Ancient Incas may have sacrificed some of their young children, but at least they drugged them first.
Researchers were able to examine the hair of three 500-year-old mummies discovered at the summit of Volcán Llullaillaco in Argentina, revealing what they ate and drank in the last two years of their lives.
The hair of one mummy in particular -- an incredibly well-preserved 13-year-old girl, known as the Llullaillaco Maiden -- was subjected to biochemical analysis. As it turned out, the Maiden began to ingest not just food, but alcohol and coca in the months leading up to their sacrificial ceremony.
Inca religious ideology linked mind altering substances and their resulting altered states to the gods, but the drugs may have helped reconcile these children to their fates.

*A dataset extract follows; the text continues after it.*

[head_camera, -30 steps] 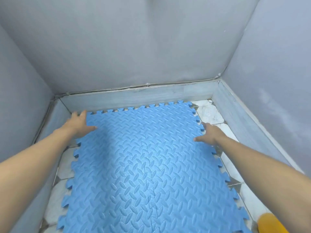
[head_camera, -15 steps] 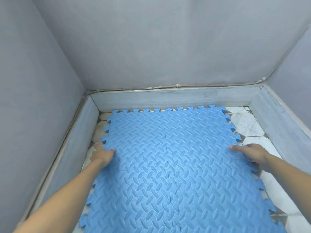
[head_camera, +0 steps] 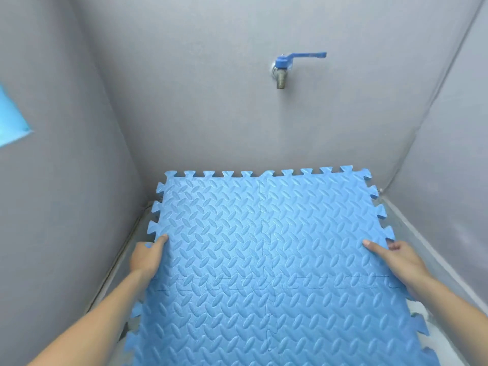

The Maiden, along with the mummies of two younger children, the Llullaillaco Boy and Lightning Girl, were discovered in 1999. Thanks to the extreme low temperatures at the nearly 7,000-meter summit of the volcano, they are extraordinarily well-preserved.
"I suppose that's what makes this all the more chilling," said Andrew Wilson, a forensic and archaeological expert at the University of Bradford in the U.K. "This isn't a desiccated mummy or a set of bones. This is a person; this is a child. And this data that we've generated in our studies is really pointing to some poignant messages about her final months and years."
The Maiden's hair is particularly suited to mining information about the short lives of these mummified children. Her long, braided hair, which would have grown about a centimeter a month and then remains unchanged, gave researchers an accurate snapshot of her diet.
Wilson said the markers in her hair showed her diet changed about a year before she died, meaningthat's likely when she was chosen for sacrifice.
Her regular use of coca and alcohol, which were not widely available, marked her out as unusual.
"We suspect the Maiden was one of the acllas, or chosen women, selected around the time of puberty to live away from her familiar society under the guidance of priestesses," Wilson said.
Her diet improved to include foods that would have only been available to the elite, such as maize and animal protein. But only in the last six weeks or so did her alcohol consumption rise dramatically.
Wilson and his team's research was published in the early edition of the July 29 publication of the Proceedings of the National Academy of Sciences journal.